> What you are asked to do: Look for the word "green" in the data below, and copy every line that holds it.
##############################
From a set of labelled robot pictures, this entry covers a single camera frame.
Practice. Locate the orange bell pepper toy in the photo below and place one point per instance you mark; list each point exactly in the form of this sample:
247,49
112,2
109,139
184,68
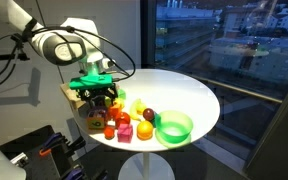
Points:
96,120

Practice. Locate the small green cube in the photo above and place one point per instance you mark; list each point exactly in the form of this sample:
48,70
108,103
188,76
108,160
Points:
121,94

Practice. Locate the wooden tray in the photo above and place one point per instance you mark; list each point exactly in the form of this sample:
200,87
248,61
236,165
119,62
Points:
72,96

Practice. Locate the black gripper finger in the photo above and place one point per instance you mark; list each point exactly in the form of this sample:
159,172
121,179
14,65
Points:
86,101
112,96

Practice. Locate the white table pedestal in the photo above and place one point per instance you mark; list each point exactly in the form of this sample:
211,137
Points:
146,166

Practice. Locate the yellow green block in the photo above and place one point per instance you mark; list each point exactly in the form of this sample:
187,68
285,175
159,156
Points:
119,102

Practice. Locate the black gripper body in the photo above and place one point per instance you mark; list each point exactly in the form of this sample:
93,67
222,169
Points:
95,90

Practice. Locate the small red strawberry toy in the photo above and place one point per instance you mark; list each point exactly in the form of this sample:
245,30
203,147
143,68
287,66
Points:
109,132

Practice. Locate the red tomato toy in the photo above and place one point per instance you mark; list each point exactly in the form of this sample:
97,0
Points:
122,119

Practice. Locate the black tripod camera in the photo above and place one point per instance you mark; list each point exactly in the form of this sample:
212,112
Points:
19,56

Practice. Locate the dark red plum toy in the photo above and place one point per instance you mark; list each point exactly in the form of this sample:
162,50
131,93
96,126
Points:
148,114

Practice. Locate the pink cube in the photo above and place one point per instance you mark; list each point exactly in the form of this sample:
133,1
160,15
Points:
125,133

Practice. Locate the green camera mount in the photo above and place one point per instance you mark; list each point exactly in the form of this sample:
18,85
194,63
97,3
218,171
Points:
90,81

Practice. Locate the orange fruit toy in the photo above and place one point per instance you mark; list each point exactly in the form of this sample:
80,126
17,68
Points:
145,130

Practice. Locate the translucent green bowl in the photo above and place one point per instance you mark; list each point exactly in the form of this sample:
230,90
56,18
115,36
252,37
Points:
174,126

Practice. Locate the yellow banana toy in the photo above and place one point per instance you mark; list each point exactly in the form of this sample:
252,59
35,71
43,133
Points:
135,108

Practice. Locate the orange wooden block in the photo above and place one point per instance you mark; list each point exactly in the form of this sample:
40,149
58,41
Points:
114,110

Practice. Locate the dark window frame post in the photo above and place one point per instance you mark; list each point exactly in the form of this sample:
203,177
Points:
148,33

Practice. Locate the metal window railing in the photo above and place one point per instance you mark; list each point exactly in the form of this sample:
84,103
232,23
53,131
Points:
237,88

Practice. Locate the black equipment cart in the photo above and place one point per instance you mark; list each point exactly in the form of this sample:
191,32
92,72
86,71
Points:
34,156
##############################
> Response area:
Practice. Locate the small green cube in the photo above and place one point per instance you mark; list each point exactly in the form of this sample:
Practice. Locate the yellow green block in the photo above and place one point per instance you mark; list each point exactly in the form of this sample:
Practice. Locate the green camera mount in the photo above and place one point per instance you mark; list each point exactly in the form of this sample:
Practice. Locate the translucent green bowl in the photo above and place one point per instance you mark; list each point exactly in the form of this sample:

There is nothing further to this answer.